#### [WHAT YOU WILL DO]
Search the entries for the word "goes" and pull out each line that has it.

#### [EXERCISE DATA]
Content starts

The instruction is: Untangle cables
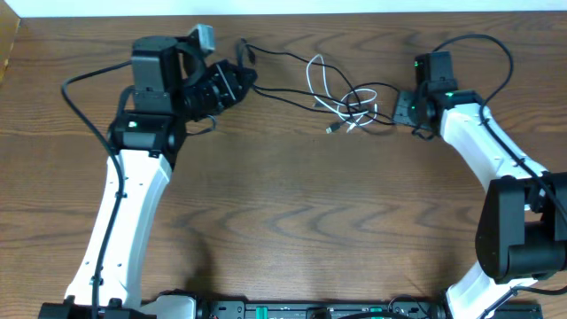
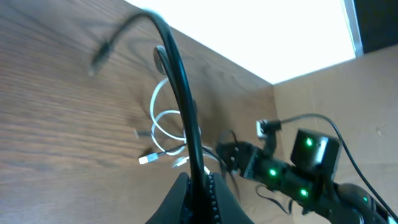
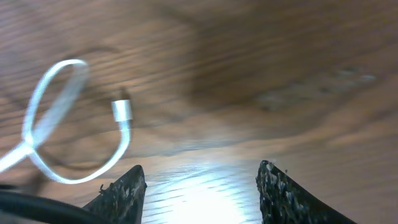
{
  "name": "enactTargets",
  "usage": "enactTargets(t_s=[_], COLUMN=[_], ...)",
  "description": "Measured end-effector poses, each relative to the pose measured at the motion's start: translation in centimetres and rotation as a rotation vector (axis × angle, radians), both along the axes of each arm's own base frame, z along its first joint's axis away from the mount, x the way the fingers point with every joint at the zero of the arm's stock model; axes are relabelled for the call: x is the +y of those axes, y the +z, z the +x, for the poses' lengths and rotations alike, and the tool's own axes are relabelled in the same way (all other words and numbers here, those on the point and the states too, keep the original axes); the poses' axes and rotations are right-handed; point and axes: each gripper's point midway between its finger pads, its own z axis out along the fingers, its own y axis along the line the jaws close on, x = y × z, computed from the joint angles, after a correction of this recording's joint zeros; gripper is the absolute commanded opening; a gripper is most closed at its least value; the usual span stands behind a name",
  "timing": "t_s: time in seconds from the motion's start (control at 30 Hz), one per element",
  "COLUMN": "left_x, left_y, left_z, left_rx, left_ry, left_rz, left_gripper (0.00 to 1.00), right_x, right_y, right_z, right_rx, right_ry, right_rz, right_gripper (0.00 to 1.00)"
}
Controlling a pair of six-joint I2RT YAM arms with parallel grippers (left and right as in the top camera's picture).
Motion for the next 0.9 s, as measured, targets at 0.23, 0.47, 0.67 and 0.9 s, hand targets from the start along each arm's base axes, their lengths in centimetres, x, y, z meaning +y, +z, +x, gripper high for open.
enactTargets(t_s=[0.23, 0.47, 0.67, 0.9], left_x=[4.5, 7.7, 9.6, 11.1], left_y=[-0.4, -2.4, -4.0, -4.8], left_z=[1.0, 0.8, 0.4, 0.3], left_rx=[-0.002, 0.06, 0.105, 0.116], left_ry=[0.101, 0.193, 0.263, 0.312], left_rz=[0.031, 0.119, 0.225, 0.314], left_gripper=[0.08, 0.07, 0.07, 0.08], right_x=[-6.6, -10.6, -13.1, -16.9], right_y=[-0.3, -0.4, -0.3, -0.4], right_z=[-0.8, -1.2, -1.5, -2.4], right_rx=[0.035, 0.04, 0.036, 0.03], right_ry=[-0.136, -0.2, -0.224, -0.276], right_rz=[-0.064, -0.067, -0.063, -0.015], right_gripper=[0.52, 0.51, 0.52, 0.52])
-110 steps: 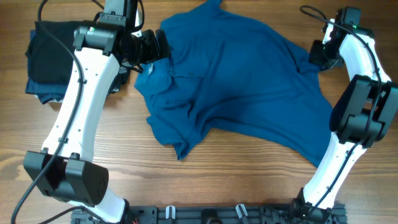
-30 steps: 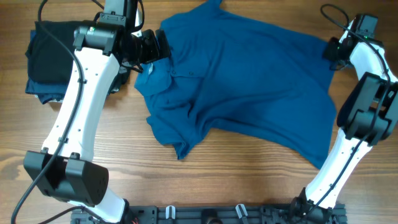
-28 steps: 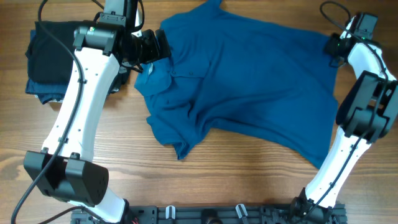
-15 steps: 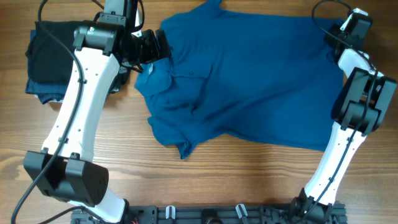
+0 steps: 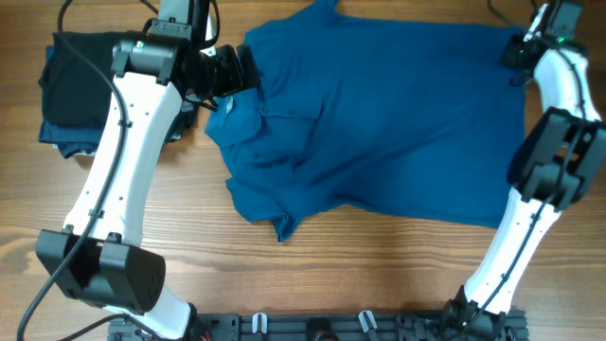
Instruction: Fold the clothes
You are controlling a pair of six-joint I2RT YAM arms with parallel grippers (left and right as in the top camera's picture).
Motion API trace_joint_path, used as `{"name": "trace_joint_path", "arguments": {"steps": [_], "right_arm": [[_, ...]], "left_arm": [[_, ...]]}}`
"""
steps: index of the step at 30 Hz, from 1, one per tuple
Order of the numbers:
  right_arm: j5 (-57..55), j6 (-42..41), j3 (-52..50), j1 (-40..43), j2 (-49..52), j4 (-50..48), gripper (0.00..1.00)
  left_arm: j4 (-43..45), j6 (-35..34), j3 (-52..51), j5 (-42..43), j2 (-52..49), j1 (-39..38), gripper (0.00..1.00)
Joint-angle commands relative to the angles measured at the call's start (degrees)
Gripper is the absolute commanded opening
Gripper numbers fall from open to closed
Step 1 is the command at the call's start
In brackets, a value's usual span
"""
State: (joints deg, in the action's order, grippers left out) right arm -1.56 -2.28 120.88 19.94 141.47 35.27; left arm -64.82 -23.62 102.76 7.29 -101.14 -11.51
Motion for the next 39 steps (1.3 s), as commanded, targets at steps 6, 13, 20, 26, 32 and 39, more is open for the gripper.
{"name": "trace_joint_path", "arguments": {"steps": [6,13,20,26,32,39], "right_arm": [[3.8,-6.1,1.5,0.4,-17.3,24.3,0.04],[2.8,-13.3,-1.9,2.8,-17.2,43.6,0.04],[2.9,-15.9,-4.6,5.6,-17.3,52.0,0.04],[1.5,-15.8,-6.0,5.9,-20.0,56.9,0.04],[1.1,-16.6,-15.4,6.7,-34.0,54.7,0.04],[-2.5,-25.1,-31.8,7.0,-53.8,43.9,0.04]], "left_arm": [[0.1,0.5,0.3,-0.3,0.0,0.1,1.00],[0.1,0.5,0.3,-0.3,0.0,0.1,1.00],[0.1,0.5,0.3,-0.3,0.0,0.1,1.00],[0.1,0.5,0.3,-0.3,0.0,0.1,1.00],[0.1,0.5,0.3,-0.3,0.0,0.1,1.00],[0.1,0.5,0.3,-0.3,0.0,0.1,1.00]]}}
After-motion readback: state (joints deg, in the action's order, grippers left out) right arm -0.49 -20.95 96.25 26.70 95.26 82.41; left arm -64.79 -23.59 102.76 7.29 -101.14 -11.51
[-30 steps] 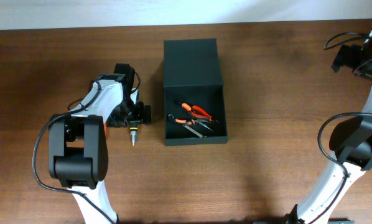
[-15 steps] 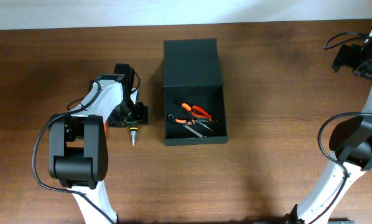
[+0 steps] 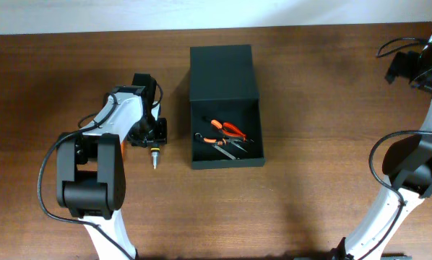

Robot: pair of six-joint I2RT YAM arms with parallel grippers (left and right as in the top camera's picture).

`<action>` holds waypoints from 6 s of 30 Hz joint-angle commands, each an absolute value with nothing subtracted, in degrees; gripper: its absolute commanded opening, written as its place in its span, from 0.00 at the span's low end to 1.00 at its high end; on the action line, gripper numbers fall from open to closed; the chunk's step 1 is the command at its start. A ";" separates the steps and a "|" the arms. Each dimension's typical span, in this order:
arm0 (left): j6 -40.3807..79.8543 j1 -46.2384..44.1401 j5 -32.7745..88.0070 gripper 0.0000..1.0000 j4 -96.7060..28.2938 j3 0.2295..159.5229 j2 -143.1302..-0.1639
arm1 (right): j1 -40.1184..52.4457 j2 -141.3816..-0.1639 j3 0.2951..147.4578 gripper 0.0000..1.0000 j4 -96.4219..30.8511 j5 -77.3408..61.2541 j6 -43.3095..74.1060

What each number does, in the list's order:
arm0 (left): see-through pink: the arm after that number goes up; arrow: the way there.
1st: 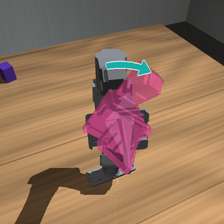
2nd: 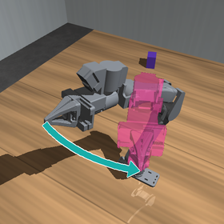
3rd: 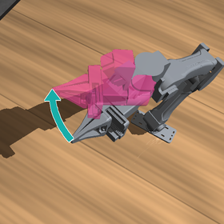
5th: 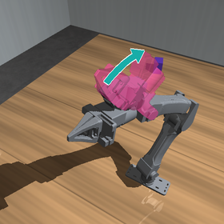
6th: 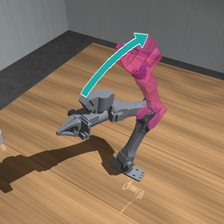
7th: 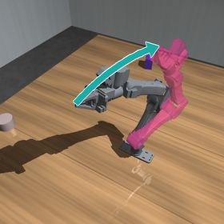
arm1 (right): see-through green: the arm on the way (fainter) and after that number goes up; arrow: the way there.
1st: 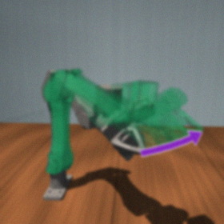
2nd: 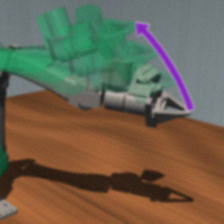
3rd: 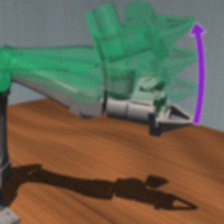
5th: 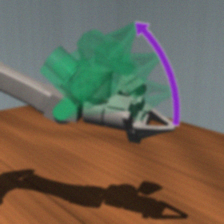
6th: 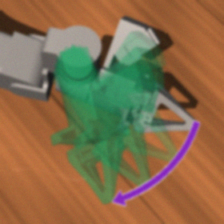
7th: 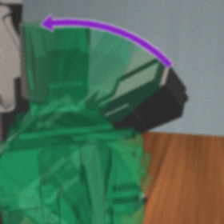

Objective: Pack container
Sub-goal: 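Descend further and close the left gripper on the screwdriver handle, then lift the screwdriver and carry it right over the green box, then lower the screwdriver into the box and open the left gripper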

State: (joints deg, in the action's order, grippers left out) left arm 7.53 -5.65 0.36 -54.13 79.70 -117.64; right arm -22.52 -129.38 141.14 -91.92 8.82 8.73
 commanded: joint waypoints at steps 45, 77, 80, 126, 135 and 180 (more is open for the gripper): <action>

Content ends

#### [RESULT OF THIS TASK]
arm0 (left): see-through pink: the arm after that number goes up; arrow: the way there.
arm1 (right): see-through green: the arm on the way (fainter) and after that number goes up; arrow: the way there.

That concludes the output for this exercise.